Records from a data source
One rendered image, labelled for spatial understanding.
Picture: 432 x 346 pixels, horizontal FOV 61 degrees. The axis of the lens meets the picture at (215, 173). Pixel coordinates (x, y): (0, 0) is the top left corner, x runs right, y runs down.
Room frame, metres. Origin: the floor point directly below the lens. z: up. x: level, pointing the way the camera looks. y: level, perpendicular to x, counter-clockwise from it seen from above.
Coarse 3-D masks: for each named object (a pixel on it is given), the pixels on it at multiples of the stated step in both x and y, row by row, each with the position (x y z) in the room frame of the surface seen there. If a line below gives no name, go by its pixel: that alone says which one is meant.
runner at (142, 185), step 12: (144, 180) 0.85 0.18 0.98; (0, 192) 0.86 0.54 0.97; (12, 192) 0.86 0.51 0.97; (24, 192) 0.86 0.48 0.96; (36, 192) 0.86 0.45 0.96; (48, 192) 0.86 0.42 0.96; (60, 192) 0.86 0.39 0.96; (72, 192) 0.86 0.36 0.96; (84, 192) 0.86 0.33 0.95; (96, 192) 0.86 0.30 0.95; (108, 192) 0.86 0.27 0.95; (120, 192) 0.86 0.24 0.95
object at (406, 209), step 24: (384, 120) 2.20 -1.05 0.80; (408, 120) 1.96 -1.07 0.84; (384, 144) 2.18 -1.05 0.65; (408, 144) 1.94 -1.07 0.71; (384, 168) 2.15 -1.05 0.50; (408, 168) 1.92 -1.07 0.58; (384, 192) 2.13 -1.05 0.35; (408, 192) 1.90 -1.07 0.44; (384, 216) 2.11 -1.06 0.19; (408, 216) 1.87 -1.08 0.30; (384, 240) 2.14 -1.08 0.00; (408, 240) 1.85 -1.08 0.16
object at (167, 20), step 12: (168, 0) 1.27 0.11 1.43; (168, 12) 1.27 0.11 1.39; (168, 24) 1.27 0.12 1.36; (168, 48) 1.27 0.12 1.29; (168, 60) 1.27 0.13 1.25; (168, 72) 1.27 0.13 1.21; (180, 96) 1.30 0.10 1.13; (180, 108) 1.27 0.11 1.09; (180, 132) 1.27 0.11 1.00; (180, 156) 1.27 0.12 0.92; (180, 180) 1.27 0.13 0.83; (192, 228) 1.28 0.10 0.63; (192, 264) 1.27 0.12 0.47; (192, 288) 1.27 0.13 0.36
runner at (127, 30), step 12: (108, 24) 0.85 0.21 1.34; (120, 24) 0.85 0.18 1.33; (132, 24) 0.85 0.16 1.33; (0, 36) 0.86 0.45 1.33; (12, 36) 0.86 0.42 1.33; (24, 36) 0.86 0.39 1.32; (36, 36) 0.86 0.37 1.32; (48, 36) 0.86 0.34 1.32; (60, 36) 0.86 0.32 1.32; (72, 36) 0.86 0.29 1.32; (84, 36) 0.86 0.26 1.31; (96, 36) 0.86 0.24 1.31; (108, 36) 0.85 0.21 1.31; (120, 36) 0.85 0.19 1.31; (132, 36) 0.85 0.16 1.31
--
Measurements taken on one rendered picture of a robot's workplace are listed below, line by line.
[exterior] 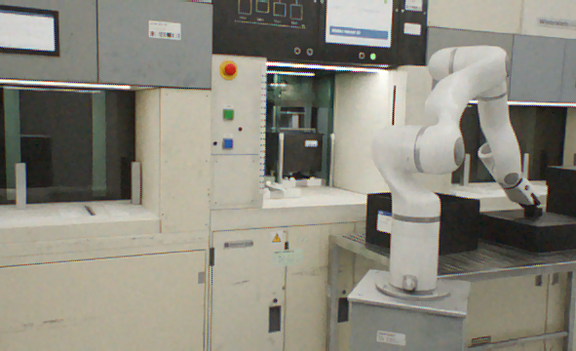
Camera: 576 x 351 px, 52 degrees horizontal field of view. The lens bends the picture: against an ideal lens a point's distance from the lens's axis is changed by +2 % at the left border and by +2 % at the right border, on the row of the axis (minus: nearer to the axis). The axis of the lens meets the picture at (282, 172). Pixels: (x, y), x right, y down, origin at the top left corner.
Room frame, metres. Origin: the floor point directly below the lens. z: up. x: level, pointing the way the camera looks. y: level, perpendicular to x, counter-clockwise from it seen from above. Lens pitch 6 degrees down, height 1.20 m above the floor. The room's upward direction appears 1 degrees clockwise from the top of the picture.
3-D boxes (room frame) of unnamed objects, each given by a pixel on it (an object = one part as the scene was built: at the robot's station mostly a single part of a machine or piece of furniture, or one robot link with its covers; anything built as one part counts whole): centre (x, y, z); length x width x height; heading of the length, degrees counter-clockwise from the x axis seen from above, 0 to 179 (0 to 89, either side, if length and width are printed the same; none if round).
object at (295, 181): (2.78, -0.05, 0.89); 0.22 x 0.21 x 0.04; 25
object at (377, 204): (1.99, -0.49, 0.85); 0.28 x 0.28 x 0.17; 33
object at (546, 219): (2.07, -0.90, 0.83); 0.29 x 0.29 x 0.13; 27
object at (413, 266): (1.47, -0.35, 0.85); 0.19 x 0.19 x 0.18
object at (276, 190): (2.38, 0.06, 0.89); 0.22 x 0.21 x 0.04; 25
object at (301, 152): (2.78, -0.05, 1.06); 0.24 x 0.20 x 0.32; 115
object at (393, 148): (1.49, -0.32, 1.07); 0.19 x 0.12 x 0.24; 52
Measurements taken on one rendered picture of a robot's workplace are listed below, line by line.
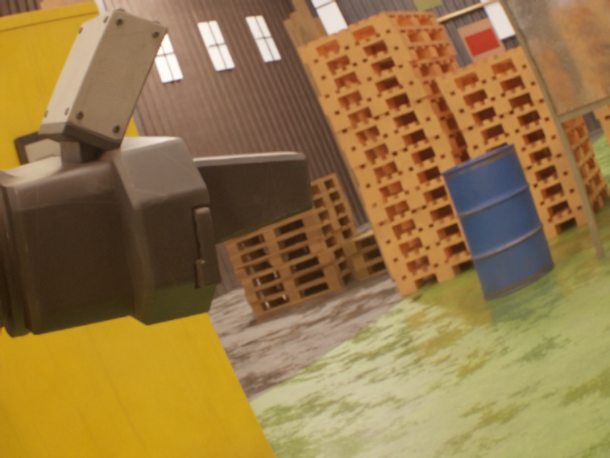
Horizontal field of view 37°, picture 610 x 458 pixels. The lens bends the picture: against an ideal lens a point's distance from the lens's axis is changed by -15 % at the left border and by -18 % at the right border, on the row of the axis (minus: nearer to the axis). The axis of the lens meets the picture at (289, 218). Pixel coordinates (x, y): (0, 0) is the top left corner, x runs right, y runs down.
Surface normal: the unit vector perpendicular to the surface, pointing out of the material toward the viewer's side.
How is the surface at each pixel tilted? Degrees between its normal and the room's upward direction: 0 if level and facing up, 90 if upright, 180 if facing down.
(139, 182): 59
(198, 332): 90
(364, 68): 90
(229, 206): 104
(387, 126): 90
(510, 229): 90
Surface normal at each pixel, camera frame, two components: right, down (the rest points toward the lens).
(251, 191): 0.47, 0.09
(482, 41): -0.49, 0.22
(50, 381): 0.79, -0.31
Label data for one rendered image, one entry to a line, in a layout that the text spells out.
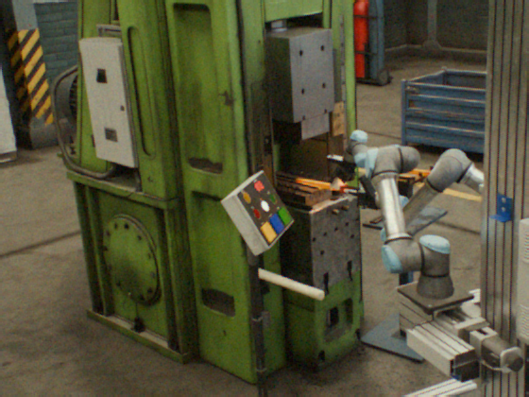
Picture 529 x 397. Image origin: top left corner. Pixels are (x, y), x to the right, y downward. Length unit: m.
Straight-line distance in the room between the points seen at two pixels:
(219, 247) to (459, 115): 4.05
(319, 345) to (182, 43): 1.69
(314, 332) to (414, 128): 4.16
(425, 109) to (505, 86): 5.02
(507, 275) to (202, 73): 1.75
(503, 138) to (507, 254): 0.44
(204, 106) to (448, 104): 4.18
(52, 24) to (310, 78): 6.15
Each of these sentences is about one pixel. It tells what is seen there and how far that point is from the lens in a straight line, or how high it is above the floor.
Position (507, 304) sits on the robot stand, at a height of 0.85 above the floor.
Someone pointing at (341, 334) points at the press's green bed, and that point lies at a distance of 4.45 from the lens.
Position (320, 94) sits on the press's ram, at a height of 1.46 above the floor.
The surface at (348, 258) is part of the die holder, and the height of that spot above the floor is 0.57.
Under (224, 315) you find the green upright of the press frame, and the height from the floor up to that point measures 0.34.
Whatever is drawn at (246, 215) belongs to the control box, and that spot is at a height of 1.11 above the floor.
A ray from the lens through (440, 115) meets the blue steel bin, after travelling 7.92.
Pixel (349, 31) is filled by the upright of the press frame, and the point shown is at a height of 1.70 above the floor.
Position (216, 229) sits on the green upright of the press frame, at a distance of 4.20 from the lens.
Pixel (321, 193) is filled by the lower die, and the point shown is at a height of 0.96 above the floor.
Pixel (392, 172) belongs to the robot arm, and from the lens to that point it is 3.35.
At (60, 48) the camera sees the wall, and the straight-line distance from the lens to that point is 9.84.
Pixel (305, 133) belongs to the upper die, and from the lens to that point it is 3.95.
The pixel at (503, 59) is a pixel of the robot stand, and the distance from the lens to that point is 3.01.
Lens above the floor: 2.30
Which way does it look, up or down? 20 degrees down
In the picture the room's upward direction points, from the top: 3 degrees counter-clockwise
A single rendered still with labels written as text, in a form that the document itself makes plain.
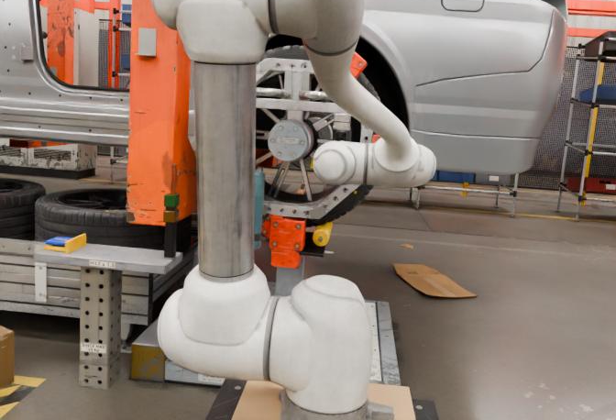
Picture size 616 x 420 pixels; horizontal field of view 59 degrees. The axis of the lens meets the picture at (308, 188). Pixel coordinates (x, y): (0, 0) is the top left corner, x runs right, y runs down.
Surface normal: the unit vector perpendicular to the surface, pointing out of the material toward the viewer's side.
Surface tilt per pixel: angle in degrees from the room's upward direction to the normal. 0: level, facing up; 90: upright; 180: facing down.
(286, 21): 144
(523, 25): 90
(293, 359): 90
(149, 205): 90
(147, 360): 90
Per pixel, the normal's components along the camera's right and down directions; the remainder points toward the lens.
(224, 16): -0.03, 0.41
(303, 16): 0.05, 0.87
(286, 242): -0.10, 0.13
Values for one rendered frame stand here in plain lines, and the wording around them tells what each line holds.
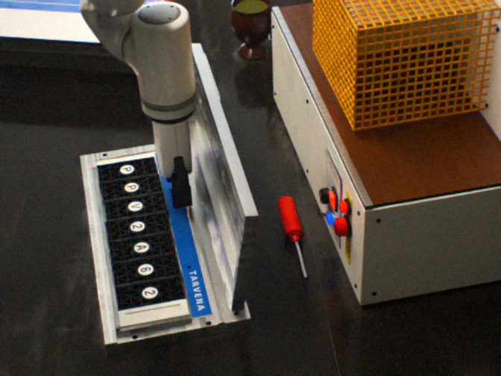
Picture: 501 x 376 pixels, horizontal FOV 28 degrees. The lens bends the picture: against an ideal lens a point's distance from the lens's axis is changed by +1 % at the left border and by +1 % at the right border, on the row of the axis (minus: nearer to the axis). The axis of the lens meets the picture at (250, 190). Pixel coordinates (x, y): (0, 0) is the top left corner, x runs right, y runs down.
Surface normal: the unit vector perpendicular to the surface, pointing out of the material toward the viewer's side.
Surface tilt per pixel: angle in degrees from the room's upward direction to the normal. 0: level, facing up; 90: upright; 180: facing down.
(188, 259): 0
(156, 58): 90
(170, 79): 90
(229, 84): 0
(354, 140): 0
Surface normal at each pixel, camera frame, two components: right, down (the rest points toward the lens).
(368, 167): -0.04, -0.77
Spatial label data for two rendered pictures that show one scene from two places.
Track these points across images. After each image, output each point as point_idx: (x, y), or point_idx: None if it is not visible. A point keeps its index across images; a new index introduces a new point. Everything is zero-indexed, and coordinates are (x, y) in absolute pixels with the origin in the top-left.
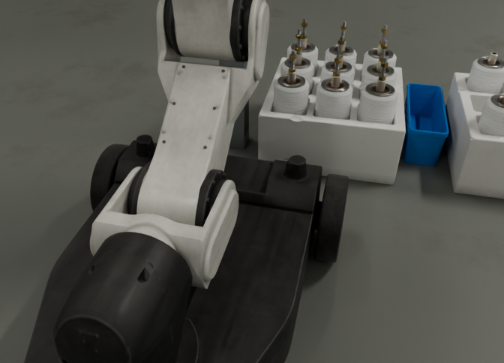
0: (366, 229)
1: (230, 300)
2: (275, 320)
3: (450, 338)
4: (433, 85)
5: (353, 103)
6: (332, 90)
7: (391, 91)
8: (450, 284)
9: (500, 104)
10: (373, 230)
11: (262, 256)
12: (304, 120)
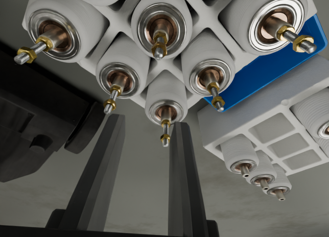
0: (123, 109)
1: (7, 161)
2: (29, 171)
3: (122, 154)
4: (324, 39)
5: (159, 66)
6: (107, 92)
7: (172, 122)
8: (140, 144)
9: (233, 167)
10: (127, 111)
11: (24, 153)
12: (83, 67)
---
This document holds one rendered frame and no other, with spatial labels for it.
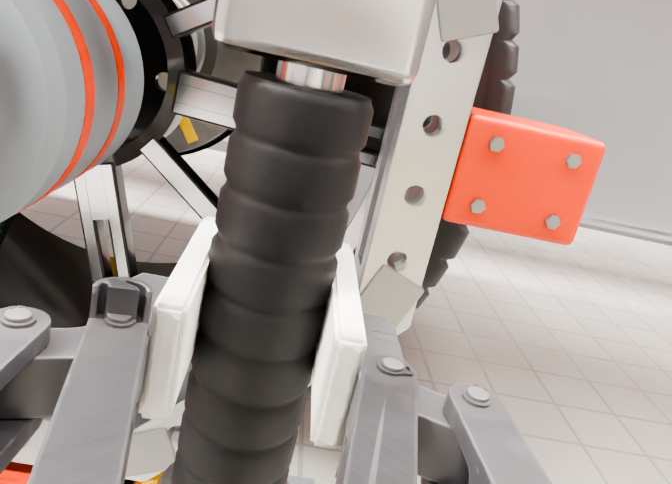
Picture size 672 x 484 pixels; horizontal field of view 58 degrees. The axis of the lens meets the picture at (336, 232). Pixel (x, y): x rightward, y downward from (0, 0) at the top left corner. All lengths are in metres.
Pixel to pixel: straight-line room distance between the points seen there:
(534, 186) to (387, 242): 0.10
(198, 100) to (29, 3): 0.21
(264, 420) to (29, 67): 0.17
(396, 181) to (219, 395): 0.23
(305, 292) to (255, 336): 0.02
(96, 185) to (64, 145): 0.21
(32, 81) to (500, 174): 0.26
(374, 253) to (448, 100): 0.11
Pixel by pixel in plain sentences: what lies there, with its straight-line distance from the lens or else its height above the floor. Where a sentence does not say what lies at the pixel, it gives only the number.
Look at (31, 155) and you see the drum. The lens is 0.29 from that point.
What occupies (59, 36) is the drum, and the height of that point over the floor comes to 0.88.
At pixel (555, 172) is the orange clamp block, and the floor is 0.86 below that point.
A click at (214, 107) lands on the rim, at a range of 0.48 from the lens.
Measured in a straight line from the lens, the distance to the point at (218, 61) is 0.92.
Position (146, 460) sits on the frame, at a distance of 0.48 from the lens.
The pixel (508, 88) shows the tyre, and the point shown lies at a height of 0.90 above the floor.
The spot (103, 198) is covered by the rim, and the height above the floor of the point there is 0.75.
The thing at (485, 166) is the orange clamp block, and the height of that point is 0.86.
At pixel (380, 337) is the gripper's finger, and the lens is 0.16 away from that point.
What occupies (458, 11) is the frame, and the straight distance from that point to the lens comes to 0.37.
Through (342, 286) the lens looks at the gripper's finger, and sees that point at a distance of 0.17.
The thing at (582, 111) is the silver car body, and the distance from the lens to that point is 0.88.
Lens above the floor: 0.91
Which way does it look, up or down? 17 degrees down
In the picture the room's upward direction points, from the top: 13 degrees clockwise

● Activity: Some of the data mentions "rendered". Copy every line where it does.

● Solution:
One rendered image, labelled for spatial understanding.
Measurements taken on one rendered picture of a robot's workplace are listed below, line by line.
Measurements taken on one rendered picture of a robot's workplace are listed below, line by line.
Label data for one rendered image, one entry to a line, in a layout that the text spells out.
A single rendered still with labels written as text, in a form that the document itself makes plain.
Values for one rendered frame stand here in plain lines, and the wording around them tells what each line holds.
Spatial label data for two rendered pictures that show one scene from two places.
This document holds one rendered frame and no other, with spatial labels for it.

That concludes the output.